From (America in 1857, Kenneth M. Stampp, Oxford University Press, 1990, p. 104) "Republicans responded with angry defiance....called the decision 'sheer blasphemy'...an infamous libel on our government...a lasting disgrace to the court from which it issued, and deeply humilating to every American citizen. It was, according to the New Yok Tribune, entitled to just so much moral weidght as would be the judgment ...of those congregated in any Washington barroom. A Boston Republican asserted that the opinion of this proslavery Court deserved no more respect than ...any other sectional caucus of partisans. The Chicago Tribune branded Taney's opinion 'shocking to the sensibilities...."
"In Ohio the legislature not only denounced the decision but adopted measures against slaveholding or the kidnapping of free blacks, and the supreme court (state) ruled that any slave brought into Ohio would automatically be emancipated. " (p. 105, parenthesis mine)
"Republicans...attacked the Court for infringing upon the legislative authority of Congress" (p. 107)
"Senator Trumbull of Illinois appealed to a power higher than the Court, 'The People', who would in due time reform this sectional court....." (p. 107)
"One way or another, the Chicago Tribune promised, the people would recover their lawmaking prerogatives---and if the ousting of a Bench full of Pro-Slavery judges is necessary to a resumption of this right, let it be done with as little delay as possible." (p. 107)

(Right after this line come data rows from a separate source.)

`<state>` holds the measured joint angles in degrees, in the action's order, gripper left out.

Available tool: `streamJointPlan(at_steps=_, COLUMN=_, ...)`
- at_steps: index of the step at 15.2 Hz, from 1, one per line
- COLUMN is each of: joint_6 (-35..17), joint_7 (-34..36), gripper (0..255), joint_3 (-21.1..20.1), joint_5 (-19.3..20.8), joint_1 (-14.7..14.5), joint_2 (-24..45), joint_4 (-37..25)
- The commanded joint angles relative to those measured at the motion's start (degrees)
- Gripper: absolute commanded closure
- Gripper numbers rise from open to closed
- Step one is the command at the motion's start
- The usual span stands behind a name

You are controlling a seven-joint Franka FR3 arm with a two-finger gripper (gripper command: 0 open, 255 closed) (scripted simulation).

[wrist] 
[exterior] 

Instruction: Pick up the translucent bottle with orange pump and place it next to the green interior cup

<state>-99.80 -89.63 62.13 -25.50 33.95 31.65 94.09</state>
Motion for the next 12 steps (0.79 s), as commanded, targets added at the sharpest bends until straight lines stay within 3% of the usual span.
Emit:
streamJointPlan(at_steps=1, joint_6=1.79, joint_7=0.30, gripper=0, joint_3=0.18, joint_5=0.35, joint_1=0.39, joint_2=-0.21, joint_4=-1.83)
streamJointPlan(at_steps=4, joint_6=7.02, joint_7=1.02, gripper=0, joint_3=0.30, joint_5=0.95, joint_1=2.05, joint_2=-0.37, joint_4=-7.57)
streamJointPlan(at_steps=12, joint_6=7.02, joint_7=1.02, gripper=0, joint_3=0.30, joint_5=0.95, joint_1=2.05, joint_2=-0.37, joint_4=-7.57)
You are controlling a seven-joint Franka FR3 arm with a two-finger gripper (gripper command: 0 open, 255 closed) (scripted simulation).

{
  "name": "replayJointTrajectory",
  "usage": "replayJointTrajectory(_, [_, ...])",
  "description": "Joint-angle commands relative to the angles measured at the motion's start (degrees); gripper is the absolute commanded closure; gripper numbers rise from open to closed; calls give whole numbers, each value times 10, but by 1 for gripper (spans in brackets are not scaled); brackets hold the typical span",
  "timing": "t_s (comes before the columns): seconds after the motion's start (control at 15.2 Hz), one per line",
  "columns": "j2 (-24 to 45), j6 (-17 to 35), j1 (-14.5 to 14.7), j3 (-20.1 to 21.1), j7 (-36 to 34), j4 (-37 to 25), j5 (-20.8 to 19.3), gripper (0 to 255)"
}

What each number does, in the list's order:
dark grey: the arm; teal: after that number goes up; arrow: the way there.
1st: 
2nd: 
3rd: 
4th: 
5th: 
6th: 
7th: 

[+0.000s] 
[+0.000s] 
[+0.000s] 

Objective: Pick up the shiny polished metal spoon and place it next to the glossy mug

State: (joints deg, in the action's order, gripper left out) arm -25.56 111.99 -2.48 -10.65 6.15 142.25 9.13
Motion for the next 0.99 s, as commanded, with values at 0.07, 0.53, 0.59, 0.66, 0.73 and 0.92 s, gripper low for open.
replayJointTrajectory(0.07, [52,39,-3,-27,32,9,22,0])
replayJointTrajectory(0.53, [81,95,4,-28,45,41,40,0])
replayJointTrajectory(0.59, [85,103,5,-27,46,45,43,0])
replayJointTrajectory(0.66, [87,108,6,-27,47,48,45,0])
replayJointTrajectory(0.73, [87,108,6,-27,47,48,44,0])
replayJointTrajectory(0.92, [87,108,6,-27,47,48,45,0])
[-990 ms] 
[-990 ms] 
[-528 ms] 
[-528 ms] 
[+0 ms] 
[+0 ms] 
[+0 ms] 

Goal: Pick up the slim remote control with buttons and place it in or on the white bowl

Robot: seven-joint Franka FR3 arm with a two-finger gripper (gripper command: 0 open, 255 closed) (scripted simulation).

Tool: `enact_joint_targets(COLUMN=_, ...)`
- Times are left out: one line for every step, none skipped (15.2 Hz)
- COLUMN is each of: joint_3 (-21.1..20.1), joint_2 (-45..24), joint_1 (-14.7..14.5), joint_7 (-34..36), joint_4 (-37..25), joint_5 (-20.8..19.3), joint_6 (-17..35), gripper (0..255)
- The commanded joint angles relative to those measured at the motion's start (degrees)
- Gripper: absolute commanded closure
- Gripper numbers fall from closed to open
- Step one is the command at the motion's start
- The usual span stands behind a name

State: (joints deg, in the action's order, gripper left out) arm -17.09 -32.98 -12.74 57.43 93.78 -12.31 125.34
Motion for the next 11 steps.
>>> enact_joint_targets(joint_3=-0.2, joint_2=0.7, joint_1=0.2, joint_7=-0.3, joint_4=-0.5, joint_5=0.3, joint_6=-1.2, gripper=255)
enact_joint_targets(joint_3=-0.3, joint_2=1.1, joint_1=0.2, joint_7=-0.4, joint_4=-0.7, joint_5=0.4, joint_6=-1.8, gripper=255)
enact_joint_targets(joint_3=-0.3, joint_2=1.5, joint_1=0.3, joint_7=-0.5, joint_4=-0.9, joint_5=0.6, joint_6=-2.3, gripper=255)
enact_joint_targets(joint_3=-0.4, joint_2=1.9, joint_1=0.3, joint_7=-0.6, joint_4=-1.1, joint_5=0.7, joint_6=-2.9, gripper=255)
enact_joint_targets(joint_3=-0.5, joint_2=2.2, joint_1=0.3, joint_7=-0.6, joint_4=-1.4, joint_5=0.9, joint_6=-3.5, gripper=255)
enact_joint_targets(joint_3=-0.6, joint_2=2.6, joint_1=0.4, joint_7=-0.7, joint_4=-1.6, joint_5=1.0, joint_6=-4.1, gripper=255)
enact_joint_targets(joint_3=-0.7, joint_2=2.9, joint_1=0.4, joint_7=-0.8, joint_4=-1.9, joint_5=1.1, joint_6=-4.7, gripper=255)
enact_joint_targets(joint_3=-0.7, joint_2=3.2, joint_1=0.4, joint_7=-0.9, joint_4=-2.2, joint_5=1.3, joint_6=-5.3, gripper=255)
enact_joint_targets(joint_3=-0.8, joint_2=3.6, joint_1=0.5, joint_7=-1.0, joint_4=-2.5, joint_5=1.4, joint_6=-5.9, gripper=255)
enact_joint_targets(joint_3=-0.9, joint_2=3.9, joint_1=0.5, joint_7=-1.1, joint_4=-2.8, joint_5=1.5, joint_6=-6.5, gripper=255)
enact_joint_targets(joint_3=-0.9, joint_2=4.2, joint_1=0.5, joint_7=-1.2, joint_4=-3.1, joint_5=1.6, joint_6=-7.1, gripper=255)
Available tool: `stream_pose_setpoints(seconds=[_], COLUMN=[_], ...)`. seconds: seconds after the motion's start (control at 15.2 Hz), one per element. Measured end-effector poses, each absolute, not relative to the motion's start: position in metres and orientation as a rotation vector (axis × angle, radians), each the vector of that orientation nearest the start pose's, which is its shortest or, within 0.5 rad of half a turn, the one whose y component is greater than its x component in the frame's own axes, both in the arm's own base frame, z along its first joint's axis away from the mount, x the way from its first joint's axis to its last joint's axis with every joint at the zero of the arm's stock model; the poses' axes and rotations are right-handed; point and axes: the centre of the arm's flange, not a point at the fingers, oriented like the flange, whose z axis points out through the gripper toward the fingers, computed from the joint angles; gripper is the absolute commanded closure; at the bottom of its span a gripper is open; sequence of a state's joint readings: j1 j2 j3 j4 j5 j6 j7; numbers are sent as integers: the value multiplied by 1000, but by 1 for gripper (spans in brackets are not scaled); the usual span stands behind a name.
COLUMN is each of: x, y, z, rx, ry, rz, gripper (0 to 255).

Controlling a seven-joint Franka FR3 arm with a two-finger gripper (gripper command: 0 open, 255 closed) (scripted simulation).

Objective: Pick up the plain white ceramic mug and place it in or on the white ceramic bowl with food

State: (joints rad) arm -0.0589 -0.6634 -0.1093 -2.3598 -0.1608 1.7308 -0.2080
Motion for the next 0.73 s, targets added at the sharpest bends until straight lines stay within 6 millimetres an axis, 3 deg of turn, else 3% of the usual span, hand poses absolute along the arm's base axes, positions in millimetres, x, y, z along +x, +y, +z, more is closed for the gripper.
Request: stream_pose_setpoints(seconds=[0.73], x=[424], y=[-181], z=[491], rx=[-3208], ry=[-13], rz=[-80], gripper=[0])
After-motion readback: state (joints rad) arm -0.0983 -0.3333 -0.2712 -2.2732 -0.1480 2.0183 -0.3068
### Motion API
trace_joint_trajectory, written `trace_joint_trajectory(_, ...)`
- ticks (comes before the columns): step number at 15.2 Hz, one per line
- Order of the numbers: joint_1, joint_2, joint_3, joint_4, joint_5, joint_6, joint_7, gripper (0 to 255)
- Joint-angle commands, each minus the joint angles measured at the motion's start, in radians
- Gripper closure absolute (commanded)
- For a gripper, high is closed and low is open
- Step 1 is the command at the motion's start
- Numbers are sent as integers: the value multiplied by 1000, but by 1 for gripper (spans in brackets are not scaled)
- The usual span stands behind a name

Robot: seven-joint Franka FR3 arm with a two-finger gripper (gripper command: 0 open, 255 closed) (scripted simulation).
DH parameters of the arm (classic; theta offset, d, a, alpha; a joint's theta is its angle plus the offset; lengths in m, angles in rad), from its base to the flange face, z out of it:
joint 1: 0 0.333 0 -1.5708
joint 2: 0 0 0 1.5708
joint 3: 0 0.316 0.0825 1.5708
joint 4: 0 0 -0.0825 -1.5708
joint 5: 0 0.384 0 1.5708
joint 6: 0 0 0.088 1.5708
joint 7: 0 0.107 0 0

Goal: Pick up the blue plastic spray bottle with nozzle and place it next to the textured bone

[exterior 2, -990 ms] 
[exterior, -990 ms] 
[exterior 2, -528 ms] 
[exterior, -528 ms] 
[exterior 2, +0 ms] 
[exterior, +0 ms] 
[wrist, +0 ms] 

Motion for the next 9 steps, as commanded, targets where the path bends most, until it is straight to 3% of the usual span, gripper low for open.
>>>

It was this response of the North that Jefferson addressed when he said,"Instead of accepting the decision of this then august tribunal--the ultimate authority in the interpretation of constitutional questions--as conclusive....it was flouted, denounced, and utterly disregarded by the Northern agitators, and served only to stimulate the intensity of their sectional hostility." (Rise and Fall of the Confederate Government, A DA CAPO Press,1990, p. 71)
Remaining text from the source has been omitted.